§ **PROVIDED DATA**
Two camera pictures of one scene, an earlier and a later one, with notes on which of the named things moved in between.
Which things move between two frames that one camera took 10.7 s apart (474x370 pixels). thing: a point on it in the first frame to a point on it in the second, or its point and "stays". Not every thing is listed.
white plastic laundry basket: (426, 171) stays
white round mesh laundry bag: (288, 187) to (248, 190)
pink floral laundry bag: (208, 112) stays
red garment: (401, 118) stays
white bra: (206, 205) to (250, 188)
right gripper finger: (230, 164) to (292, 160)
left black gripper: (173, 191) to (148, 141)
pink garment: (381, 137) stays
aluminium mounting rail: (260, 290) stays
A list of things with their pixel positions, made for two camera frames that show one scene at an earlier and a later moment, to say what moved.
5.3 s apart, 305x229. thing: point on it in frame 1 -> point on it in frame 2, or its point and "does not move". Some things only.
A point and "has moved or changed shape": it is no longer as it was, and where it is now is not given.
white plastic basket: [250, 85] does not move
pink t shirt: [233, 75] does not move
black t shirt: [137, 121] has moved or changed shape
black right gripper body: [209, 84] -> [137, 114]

§ **DIRECTIONS FOR THIS TASK**
Tally up the lines above containing "basket"; the number is the full answer.

§ **EXERCISE RESPONSE**
2